Records from a dataset
+ + +

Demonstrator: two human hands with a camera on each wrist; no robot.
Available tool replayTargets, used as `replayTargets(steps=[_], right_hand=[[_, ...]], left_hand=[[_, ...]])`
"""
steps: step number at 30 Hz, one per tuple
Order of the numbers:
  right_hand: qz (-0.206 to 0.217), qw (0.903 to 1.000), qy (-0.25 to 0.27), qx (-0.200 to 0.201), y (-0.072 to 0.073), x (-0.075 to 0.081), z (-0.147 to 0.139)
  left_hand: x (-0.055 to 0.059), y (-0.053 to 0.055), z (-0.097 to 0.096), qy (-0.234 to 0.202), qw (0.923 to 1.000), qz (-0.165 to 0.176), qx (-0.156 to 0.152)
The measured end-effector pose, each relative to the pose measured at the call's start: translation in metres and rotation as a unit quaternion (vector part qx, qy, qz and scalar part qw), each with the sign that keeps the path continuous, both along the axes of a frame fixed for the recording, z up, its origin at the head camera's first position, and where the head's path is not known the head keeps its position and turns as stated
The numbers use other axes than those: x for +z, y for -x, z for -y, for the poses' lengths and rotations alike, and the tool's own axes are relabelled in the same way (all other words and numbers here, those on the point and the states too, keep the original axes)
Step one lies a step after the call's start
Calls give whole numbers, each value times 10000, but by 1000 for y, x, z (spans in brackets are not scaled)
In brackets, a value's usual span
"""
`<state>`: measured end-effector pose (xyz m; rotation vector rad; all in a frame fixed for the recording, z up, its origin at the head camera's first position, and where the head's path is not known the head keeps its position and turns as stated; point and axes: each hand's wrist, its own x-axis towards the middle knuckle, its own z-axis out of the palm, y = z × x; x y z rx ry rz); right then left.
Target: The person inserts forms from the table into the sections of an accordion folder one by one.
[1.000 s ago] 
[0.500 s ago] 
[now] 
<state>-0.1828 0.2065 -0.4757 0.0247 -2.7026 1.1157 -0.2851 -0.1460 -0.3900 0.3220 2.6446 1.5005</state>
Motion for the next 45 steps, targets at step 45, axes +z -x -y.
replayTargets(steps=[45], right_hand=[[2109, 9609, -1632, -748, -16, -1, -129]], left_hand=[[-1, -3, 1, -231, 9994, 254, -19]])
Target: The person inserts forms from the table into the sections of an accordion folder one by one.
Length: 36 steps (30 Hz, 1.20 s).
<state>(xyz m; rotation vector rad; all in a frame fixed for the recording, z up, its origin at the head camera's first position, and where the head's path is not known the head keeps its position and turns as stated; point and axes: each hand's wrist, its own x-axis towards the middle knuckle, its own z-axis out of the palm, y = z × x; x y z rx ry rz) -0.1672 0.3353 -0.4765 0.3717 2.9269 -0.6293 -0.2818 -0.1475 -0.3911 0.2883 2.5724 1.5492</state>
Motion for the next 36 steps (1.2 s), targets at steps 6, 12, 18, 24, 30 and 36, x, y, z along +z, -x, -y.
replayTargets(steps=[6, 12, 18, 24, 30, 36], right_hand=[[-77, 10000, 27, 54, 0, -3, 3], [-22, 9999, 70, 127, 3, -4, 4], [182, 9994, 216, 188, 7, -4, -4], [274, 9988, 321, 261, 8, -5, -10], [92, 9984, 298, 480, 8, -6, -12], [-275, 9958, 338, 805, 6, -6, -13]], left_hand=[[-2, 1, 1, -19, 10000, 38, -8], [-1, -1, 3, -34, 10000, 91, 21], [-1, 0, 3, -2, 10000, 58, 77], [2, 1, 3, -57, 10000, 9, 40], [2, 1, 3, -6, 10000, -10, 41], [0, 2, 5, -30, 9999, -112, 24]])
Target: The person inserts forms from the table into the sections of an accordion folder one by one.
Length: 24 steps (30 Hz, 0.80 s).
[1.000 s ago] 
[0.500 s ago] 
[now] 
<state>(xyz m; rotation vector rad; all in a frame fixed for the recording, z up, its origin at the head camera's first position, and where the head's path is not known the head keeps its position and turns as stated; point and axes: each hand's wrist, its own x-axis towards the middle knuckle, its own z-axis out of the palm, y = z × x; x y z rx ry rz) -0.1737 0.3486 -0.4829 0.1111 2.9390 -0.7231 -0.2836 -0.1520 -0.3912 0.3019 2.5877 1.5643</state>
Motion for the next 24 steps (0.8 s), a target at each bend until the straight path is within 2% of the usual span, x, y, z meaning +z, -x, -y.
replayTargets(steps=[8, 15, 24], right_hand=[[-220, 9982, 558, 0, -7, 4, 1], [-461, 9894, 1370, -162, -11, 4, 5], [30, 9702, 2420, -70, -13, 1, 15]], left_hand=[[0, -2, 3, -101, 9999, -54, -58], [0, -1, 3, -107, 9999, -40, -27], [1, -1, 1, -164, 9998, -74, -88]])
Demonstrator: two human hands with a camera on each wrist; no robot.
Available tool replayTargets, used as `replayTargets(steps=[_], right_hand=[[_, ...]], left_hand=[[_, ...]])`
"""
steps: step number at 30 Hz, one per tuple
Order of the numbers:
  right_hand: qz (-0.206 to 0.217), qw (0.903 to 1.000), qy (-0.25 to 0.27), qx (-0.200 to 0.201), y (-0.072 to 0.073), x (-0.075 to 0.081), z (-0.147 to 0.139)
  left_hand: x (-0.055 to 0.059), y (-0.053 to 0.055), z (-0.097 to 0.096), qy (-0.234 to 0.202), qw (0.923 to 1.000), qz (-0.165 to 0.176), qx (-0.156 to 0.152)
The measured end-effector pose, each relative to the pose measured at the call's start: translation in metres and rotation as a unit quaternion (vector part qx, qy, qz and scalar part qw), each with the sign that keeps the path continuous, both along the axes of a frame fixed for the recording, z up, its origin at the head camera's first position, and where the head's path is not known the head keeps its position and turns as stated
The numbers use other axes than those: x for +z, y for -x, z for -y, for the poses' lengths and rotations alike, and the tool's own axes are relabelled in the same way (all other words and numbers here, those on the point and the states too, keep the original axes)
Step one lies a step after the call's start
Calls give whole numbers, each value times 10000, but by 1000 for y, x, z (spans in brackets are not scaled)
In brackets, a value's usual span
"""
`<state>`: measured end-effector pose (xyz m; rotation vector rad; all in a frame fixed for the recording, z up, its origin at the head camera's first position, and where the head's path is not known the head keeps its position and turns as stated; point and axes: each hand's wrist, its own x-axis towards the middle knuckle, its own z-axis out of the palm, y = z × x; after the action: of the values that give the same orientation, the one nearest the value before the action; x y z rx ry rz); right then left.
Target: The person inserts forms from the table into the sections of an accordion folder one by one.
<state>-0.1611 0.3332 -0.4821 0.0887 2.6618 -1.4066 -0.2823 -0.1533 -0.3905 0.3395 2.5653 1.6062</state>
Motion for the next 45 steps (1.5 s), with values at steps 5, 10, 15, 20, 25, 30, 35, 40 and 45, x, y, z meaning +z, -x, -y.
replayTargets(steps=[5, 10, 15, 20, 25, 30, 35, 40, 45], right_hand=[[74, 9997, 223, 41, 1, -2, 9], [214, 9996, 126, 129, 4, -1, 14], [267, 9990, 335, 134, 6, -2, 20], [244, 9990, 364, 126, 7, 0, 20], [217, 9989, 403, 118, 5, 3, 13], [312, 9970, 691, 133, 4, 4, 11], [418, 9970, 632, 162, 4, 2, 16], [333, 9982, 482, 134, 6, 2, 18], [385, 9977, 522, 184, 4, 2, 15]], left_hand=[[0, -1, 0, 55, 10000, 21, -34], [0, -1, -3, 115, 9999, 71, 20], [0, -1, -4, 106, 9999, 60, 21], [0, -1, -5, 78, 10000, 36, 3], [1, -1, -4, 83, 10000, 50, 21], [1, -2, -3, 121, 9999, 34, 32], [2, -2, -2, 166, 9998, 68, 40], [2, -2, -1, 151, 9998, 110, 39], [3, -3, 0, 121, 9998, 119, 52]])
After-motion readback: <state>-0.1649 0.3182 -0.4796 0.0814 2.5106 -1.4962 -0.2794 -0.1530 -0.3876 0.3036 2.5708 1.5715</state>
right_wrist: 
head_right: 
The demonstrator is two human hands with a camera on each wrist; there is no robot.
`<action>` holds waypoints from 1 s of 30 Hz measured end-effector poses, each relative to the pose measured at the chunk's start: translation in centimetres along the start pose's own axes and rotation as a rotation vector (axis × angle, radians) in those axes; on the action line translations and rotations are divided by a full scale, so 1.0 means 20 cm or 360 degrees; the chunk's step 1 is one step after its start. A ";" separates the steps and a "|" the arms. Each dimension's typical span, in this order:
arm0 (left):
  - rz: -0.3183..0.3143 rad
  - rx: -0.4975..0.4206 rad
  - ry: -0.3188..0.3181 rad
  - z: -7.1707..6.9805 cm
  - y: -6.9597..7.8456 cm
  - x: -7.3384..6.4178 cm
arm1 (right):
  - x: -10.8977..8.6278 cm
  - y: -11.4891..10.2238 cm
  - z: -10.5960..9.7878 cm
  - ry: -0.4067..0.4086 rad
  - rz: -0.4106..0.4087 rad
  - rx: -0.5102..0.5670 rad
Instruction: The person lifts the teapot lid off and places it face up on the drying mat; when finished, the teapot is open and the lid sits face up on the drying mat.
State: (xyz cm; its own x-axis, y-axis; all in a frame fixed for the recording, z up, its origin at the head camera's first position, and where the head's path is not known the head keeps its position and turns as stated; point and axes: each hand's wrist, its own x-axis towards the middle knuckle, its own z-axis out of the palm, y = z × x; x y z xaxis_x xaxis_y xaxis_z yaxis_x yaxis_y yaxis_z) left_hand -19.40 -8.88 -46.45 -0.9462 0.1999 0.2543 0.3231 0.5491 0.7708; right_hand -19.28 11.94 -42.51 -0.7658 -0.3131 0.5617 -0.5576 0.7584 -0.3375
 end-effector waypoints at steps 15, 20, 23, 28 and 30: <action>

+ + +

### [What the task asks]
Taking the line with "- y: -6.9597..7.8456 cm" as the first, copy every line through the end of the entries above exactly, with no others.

### [Response area]
  - y: -6.9597..7.8456 cm
  - x: -7.3384..6.4178 cm
arm1 (right):
  - x: -10.8977..8.6278 cm
  - y: -11.4891..10.2238 cm
  - z: -10.5960..9.7878 cm
  - ry: -0.4067..0.4086 rad
  - rz: -0.4106..0.4087 rad
  - rx: -0.5102..0.5670 rad
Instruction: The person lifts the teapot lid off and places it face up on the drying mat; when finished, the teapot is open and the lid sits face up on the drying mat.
State: (xyz cm; its own x-axis, y-axis; all in a frame fixed for the recording, z up, its origin at the head camera's first position, and where the head's path is not known the head keeps its position and turns as stated; point and axes: each hand's wrist, its own x-axis towards the middle knuckle, its own z-axis out of the palm, y = z × x; x y z xaxis_x xaxis_y xaxis_z yaxis_x yaxis_y yaxis_z) left_hand -19.40 -8.88 -46.45 -0.9462 0.1999 0.2543 0.3231 0.5491 0.7708; right_hand -19.28 11.94 -42.51 -0.7658 -0.3131 0.5617 -0.5576 0.7584 -0.3375
 end-effector waypoints at steps 15, 20, 23, 28 and 30: <action>

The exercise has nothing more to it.